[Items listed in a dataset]
────────────────────────────────────────
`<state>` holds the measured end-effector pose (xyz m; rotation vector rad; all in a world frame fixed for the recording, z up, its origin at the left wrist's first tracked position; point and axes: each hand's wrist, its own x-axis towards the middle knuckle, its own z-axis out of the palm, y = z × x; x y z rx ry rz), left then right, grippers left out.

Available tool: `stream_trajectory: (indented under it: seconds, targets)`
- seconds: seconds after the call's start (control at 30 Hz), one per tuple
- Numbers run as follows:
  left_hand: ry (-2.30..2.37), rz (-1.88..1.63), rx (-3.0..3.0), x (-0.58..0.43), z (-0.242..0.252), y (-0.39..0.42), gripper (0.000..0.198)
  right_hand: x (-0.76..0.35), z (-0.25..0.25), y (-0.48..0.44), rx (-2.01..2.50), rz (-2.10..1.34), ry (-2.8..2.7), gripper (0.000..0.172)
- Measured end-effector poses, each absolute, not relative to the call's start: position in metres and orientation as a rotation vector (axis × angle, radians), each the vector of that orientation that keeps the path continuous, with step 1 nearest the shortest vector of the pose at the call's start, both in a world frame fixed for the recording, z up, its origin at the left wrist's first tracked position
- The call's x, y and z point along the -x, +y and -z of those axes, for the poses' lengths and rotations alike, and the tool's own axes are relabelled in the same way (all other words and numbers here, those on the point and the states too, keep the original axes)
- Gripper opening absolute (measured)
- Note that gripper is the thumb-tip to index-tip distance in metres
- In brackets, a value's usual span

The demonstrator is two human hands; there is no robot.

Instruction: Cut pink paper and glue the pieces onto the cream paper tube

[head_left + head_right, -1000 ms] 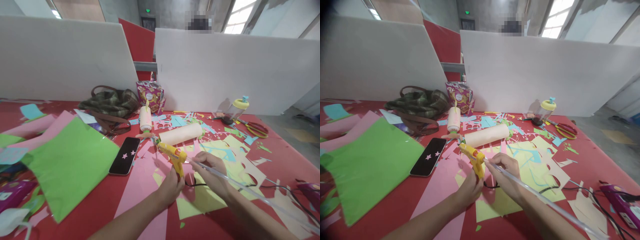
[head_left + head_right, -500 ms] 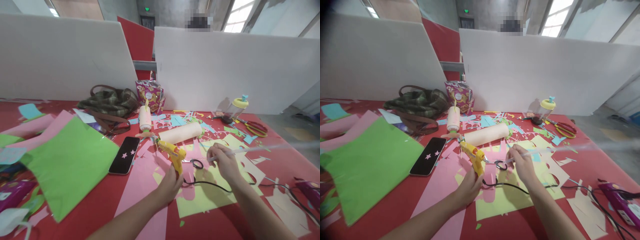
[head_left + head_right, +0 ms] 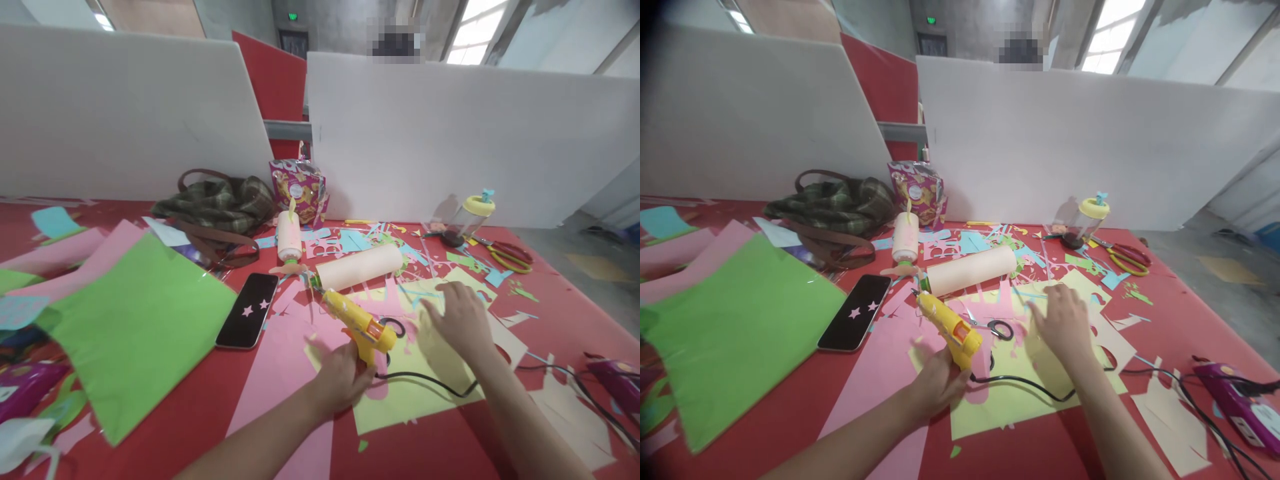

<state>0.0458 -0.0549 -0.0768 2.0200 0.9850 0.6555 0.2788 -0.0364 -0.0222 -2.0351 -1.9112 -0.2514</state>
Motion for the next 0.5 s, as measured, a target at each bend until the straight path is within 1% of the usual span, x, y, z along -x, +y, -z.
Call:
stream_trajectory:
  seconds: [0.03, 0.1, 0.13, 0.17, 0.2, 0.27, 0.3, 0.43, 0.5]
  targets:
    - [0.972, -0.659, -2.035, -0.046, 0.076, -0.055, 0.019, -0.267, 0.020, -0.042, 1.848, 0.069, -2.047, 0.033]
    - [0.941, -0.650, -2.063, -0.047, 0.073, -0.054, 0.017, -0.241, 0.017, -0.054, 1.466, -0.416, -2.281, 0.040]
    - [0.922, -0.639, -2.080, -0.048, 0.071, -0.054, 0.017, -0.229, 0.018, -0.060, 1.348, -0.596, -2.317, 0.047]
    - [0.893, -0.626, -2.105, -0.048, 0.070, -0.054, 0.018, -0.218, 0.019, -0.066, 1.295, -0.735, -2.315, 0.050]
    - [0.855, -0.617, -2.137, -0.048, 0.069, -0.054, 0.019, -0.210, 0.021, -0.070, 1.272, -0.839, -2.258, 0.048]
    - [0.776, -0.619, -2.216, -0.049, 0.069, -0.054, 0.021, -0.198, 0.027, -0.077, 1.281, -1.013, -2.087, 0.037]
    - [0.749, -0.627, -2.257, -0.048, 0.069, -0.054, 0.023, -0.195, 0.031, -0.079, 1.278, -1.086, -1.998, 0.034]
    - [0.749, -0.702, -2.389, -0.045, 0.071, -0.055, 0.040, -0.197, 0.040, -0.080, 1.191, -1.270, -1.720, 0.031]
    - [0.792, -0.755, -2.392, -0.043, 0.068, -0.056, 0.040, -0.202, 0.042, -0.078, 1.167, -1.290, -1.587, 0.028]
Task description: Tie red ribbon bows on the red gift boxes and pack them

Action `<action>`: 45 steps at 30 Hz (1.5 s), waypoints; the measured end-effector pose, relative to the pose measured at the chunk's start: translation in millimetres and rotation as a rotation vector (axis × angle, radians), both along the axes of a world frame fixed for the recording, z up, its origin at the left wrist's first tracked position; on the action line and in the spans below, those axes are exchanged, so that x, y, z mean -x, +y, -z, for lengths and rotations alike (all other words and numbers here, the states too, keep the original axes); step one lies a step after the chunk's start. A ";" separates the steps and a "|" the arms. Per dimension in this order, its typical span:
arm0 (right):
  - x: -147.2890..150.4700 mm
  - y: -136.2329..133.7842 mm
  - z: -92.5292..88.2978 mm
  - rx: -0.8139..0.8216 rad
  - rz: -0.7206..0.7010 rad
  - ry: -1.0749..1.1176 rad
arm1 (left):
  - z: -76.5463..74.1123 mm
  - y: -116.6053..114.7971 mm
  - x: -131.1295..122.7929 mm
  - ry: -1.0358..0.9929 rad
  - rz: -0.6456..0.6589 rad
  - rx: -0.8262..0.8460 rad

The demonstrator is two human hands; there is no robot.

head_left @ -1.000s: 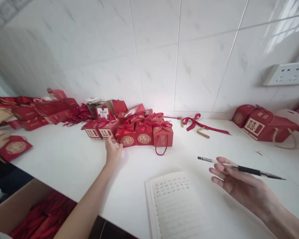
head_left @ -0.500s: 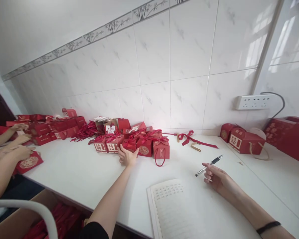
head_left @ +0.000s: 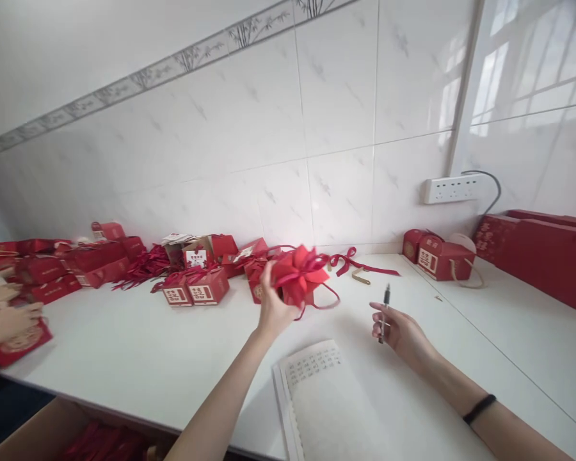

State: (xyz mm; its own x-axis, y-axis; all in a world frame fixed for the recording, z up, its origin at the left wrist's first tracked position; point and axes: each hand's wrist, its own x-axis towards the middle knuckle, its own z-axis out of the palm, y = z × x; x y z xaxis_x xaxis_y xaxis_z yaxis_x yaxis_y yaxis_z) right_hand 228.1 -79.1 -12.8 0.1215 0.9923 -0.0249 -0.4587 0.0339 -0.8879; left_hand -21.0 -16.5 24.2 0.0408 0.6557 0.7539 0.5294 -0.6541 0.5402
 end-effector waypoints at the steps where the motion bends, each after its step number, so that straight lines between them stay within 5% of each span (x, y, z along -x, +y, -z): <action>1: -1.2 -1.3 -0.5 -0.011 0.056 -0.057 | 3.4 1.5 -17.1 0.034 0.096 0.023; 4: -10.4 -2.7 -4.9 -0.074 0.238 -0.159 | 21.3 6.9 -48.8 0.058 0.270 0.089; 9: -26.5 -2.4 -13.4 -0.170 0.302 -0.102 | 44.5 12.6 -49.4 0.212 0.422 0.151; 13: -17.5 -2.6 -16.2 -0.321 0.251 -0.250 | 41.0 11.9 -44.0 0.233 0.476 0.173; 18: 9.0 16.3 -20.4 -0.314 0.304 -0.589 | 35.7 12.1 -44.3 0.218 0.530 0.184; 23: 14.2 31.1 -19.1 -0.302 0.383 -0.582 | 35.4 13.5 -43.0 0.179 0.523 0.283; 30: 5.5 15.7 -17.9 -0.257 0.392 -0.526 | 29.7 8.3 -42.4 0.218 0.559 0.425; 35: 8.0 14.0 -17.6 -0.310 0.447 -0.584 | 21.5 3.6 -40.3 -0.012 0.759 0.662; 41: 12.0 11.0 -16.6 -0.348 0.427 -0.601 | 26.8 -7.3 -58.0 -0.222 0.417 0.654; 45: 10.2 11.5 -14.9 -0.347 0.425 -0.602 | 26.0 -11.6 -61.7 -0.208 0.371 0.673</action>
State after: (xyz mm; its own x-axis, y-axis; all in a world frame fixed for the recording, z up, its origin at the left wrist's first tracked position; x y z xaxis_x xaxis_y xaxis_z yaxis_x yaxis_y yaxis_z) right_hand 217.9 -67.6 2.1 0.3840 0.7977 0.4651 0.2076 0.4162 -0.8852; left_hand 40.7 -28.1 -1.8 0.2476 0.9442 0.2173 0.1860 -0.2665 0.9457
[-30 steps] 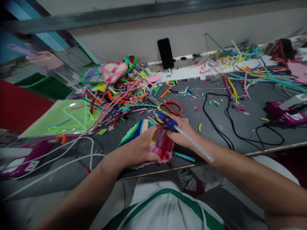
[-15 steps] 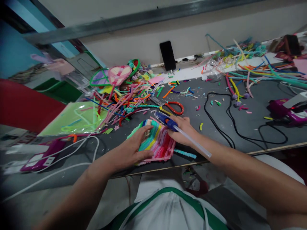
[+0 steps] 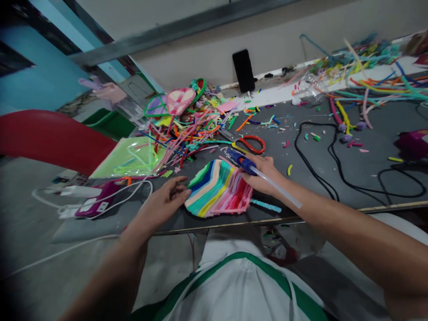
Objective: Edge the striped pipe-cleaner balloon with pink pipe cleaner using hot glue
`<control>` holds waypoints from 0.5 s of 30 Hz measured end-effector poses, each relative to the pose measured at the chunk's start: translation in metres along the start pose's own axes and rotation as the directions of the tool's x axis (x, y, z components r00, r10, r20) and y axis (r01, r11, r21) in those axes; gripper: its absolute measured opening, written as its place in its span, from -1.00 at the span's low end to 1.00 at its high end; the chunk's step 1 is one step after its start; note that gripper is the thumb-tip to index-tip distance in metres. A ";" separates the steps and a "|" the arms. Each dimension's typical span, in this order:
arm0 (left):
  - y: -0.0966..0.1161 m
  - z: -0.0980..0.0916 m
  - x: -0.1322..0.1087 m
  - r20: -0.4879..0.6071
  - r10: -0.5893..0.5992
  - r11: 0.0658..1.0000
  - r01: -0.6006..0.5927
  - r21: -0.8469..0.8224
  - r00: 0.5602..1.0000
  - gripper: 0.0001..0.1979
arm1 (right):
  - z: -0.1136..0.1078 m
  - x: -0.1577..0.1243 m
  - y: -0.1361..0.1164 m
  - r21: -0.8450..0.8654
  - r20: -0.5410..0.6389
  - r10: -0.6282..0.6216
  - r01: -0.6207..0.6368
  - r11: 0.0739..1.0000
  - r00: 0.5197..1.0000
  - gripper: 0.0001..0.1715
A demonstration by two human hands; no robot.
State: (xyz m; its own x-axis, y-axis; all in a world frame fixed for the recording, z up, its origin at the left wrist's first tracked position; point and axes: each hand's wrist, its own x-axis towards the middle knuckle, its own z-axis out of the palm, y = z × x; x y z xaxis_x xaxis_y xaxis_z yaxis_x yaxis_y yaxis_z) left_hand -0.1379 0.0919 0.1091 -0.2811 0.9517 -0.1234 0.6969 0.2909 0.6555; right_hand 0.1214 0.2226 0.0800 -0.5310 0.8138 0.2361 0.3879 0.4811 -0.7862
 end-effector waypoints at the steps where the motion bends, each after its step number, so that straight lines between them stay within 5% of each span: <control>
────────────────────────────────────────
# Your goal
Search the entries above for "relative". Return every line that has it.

# Answer box
- Measured end-effector poses, each absolute, not relative to the call's start: position in metres and orientation as a rotation vector (axis × angle, radians), each the vector of that orientation that keeps the path continuous, with step 1 nearest the shortest vector of the pose at the call's start, both in a world frame fixed for the recording, z up, its origin at the left wrist's first tracked position
Action `<action>`: 45 steps at 30 Hz (1.5 s), waypoints; the measured end-effector pose, relative to the pose measured at the chunk's start: translation in millimetres and rotation as a rotation vector (axis × angle, radians), both along the axes of a world frame fixed for the recording, z up, its origin at the left wrist's first tracked position; on the action line and in the spans below, those axes are exchanged, so that x, y, z mean -x, +y, -z, for lengths and rotations alike (all other words and numbers here, the states too, keep the original axes); step one lies a step after the chunk's start. A ";" separates the steps and a "|" the arms. Per dimension in this order, its typical span:
`<control>` holds waypoints from 0.5 s of 30 Hz measured end-effector poses, each relative to the pose measured at the chunk's start: translation in metres along the start pose's own axes and rotation as the directions of the tool's x axis (x, y, z components r00, r10, r20) and y axis (r01, r11, r21) in those axes; gripper: its absolute measured opening, written as its place in its span, from -1.00 at the span's low end to 1.00 at its high end; the chunk's step 1 is one step after its start; note that gripper is the thumb-tip to index-tip distance in metres. A ";" separates the steps and a "|" the arms. Each dimension's typical span, in this order:

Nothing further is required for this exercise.